Dude, where's my code?
From time to time, I have experienced what seems like vanishing code. I write out the source code, I think it is right, but then strange things start to happen when I compile it. In this article, I want to look at how it might look like the compiler has thrown away my code, and how to manage the advantages and disadvantages of a powerful, optimizing compiler.
Instruction set design
The modern world is full of RISC processors. The compact instruction set typically requires the compiler to generate more instructions, with the payoff that the simpler instructions can be implemented using less time and less power in the processor. So we have learned to expect compiler-generated assembly code to be a bit wordy, using far more assembly instructions that the input lines of C source code.
Having said that, the instruction set designers are always looking for instructions that are both somewhat easy to implement and also help allow frequently occurring code patterns to be expressed efficiently. A well-known example is count-leading-zeros. Once you have a barrel shifter, you can implement this using a modest amount of additional gates, and it is a very popular instruction, implemented by Arm, TriCore, PowerPC and RH850 instruction sets, not to mention x86. The C code to count leading zeros would require a loop, if not for a compiler intrinsic to generate the one assembly instruction.
So we know that there can be cases where an algorithm can be more compactly represented in assembly code than in C code.
Example: setting negative values to zero
1
2
3
4
5
6
7
8
9
10
11
12
13
sint32_t NegativeToZero( sint32_t x )
{
sint32_t result;
if( x < 0 )
{
result = 0;
}
else
{
result = x;
}
return result;
}
The assembly code generated by the free Gnu Arm toolchain for
the humble Arm Cortex-M processor
is one instruction, plus one
instruction to return. What happened to all the code? Where
is the test for a negative value? Where is the conditional
code? Arm has conditional instructions that can be use for
branchless code, but BIC r0, r0, r0, ASR #31 is not a
conditional instruction. What is going on?
The answer lies in the ASR #31. An arithmetic shift right by 31 bits turns the two’s complement sign bit in to a mask of all ones (0xFFFFFFFF) for a negative number, or all zeros for a positive number. BIC then ANDs the value with the bitwise negation of this mask to change any negative number to zero, while leaving any positive number unchanged.
Confusion
Such optimizations provide excellent run-time performance,
but they also cause some problems when profiling and debugging.
I experienced this with exactly the example above. I wanted to
see how often negative values were being produced and changed
to zero, so I placed a breakpoint on the line result = 0;
I was very frustrated to see that the breakpoint was hit for
every value. In fact, I only ever observed positive values.
After some head-scratching, I switched the debugger from
“source only” mode to “interleaved” mode, where you see
both the source code and the assembly code. My frustration
only grew, when I discovered that the compiler appeared
to have generated only one instruction, and that instruction
did not seem like a plausible translation of my C source code.
Eventually, I puzzled out what was going on with the
sign bit and the mask. I temporarily
added __asm( "nop" ); next to result = 0; to force a
conditional jump and got
some real metrics about the frequency of negative values.
For non-embedded projects, you will typically disable optimization while debugging.
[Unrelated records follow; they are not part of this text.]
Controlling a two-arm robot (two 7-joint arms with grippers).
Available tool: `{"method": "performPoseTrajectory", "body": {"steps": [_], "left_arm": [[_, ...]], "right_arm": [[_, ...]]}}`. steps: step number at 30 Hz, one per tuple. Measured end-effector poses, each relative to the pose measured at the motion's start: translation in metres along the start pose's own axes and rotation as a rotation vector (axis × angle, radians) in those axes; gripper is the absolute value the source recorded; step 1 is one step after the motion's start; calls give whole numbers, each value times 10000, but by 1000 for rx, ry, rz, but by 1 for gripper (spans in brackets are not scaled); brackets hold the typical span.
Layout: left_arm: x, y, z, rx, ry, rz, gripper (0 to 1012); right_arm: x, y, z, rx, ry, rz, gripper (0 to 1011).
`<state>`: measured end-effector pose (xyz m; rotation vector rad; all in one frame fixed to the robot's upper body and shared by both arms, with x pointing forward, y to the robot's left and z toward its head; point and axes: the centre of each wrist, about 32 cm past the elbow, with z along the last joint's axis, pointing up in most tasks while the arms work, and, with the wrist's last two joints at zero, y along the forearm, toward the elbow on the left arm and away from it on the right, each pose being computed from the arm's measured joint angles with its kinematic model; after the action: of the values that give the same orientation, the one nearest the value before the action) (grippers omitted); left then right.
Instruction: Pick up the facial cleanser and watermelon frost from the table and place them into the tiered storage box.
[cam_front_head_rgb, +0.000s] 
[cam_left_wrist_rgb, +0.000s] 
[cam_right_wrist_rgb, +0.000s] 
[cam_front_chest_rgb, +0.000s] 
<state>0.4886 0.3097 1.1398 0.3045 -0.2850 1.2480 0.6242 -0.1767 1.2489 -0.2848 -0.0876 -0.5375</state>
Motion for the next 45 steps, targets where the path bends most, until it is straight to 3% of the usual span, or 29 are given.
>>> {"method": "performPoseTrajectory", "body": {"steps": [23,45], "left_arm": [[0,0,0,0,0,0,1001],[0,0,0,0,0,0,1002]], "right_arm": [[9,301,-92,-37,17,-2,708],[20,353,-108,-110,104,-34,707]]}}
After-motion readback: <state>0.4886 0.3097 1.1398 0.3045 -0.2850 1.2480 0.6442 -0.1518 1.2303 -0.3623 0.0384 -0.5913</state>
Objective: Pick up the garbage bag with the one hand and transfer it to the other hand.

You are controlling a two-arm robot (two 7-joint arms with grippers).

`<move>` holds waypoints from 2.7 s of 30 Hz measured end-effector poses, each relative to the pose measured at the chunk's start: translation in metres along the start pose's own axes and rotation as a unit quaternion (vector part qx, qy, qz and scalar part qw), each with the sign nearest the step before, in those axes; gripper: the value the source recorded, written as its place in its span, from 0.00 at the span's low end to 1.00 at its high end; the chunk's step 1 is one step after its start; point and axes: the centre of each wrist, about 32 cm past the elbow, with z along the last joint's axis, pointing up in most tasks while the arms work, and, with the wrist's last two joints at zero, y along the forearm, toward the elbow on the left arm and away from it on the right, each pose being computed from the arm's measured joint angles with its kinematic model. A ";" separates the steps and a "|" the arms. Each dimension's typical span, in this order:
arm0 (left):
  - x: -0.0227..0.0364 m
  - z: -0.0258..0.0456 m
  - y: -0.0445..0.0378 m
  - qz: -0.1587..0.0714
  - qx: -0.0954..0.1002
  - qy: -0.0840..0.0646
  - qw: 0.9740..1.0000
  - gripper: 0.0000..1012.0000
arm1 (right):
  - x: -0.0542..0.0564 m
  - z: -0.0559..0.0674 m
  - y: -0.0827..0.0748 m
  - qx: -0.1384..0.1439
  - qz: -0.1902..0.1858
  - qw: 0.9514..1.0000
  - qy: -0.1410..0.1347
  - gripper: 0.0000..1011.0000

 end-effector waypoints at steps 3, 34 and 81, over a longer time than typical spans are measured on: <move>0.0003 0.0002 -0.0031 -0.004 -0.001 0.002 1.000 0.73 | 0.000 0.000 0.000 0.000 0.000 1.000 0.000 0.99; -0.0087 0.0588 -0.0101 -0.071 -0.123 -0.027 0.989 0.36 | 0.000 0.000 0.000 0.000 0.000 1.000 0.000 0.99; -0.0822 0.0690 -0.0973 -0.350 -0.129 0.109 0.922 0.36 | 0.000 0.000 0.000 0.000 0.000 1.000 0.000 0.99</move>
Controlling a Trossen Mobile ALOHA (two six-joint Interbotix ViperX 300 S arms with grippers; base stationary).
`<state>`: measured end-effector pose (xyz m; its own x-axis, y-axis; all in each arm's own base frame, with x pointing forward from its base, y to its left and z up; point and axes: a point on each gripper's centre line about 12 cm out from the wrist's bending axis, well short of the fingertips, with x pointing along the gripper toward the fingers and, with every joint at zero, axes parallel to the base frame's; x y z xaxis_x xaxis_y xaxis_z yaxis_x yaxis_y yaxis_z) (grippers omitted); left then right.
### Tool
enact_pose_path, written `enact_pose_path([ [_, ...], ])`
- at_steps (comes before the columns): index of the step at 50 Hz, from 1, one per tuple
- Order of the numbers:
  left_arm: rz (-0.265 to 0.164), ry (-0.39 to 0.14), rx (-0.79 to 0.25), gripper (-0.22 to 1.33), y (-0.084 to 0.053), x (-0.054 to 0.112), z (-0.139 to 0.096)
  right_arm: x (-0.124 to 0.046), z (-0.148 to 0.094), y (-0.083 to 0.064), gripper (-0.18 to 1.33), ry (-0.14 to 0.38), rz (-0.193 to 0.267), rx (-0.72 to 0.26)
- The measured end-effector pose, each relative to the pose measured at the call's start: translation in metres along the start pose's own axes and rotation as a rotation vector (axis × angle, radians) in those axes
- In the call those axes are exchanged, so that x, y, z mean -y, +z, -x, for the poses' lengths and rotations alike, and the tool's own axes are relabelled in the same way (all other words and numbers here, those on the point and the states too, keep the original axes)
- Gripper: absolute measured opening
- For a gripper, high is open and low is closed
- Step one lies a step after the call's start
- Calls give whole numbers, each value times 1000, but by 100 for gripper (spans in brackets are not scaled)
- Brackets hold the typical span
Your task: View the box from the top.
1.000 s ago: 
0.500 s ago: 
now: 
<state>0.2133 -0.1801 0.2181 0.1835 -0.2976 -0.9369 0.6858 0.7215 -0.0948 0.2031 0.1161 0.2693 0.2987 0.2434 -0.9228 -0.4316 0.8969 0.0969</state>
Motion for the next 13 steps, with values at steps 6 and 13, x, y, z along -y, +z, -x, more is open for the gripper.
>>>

In many embedded projects, disabling optimization makes the code too large for the program flash, and/or too slow to run in any realistic way. So we are forced to debug in the presence of a certain level of compiler optimization.
Conclusions
In the end, having very efficient code for thousands (or even millions) of final products is a benefit that far outweighs a bit of inconvenience when debugging. So such compiler optimization is something to celebrate and be grateful for. And also, we want to minimize confusion that can arise.
I hope that learning from my mistakes might save you a bit of time, next time you find yourself in this situation. Distilling the above into three points, we might say:
- Be aware that optimized code can be much smaller than you expect.
- If you start to suspect this kind of situation, take a look at the assembly code.
- Even if you cannot disable optimization for the entire project, you can temporarily disrupt the optimization enough to meet your profiling and debugging requirements.